## Problem statement
When you print the material, keep every line identical to the original.

## Data provided
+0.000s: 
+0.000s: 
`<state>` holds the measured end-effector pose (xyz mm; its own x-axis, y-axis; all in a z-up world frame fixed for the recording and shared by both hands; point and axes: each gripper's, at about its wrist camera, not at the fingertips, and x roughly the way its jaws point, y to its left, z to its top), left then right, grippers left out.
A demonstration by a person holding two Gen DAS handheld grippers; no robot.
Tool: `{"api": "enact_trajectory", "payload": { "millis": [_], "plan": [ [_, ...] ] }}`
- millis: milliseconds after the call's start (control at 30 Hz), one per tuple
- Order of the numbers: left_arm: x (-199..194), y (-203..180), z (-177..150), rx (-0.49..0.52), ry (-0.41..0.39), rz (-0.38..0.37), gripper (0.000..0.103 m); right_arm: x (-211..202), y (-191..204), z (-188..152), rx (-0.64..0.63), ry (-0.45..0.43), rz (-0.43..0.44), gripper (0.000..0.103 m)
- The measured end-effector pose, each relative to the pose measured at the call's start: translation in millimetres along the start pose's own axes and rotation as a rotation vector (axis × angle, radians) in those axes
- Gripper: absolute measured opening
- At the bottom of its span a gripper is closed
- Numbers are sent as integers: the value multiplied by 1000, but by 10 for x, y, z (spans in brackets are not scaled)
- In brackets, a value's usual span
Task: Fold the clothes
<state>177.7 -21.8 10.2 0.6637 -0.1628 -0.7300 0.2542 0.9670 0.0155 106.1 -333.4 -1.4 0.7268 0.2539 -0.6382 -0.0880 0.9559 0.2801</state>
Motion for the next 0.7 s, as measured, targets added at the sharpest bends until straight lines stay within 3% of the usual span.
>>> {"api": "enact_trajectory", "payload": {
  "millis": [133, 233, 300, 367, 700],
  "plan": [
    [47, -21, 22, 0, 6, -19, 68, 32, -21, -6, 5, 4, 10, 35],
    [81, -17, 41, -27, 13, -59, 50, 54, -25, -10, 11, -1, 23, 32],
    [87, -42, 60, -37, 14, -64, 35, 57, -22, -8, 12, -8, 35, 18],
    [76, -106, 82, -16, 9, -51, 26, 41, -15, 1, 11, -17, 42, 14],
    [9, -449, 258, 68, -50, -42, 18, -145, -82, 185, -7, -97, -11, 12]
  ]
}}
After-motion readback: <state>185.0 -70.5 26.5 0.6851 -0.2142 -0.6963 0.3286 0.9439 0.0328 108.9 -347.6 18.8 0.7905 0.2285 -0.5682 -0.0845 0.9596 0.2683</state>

## Answer section
+0.000s: 
+0.000s: 
`<state>` holds the measured end-effector pose (xyz mm; its own x-axis, y-axis; all in a z-up world frame fixed for the recording and shared by both hands; point and axes: each gripper's, at about its wrist camera, not at the fingertips, and x roughly the way its jaws point, y to its left, z to its top), left then right, grippers left out.
A demonstration by a person holding two Gen DAS handheld grippers; no robot.
Tool: `{"api": "enact_trajectory", "payload": { "millis": [_], "plan": [ [_, ...] ] }}`
- millis: milliseconds after the call's start (control at 30 Hz), one per tuple
- Order of the numbers: left_arm: x (-199..194), y (-203..180), z (-177..150), rx (-0.49..0.52), ry (-0.41..0.39), rz (-0.38..0.37), gripper (0.000..0.103 m); right_arm: x (-211..202), y (-191..204), z (-188..152), rx (-0.64..0.63), ry (-0.45..0.43), rz (-0.43..0.44), gripper (0.000..0.103 m)
- The measured end-effector pose, each relative to the pose measured at the call's start: translation in millimetres along the start pose's own axes and rotation as a rotation vector (axis × angle, radians) in those axes
- Gripper: absolute measured opening
- At the bottom of its span a gripper is closed
- Numbers are sent as integers: the value multiplied by 1000, but by 10 for x, y, z (spans in brackets are not scaled)
- In brackets, a value's usual span
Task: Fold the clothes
<state>177.7 -21.8 10.2 0.6637 -0.1628 -0.7300 0.2542 0.9670 0.0155 106.1 -333.4 -1.4 0.7268 0.2539 -0.6382 -0.0880 0.9559 0.2801</state>
Motion for the next 0.7 s, as measured, targets added at the sharpest bends until straight lines stay within 3% of the usual span.
>>> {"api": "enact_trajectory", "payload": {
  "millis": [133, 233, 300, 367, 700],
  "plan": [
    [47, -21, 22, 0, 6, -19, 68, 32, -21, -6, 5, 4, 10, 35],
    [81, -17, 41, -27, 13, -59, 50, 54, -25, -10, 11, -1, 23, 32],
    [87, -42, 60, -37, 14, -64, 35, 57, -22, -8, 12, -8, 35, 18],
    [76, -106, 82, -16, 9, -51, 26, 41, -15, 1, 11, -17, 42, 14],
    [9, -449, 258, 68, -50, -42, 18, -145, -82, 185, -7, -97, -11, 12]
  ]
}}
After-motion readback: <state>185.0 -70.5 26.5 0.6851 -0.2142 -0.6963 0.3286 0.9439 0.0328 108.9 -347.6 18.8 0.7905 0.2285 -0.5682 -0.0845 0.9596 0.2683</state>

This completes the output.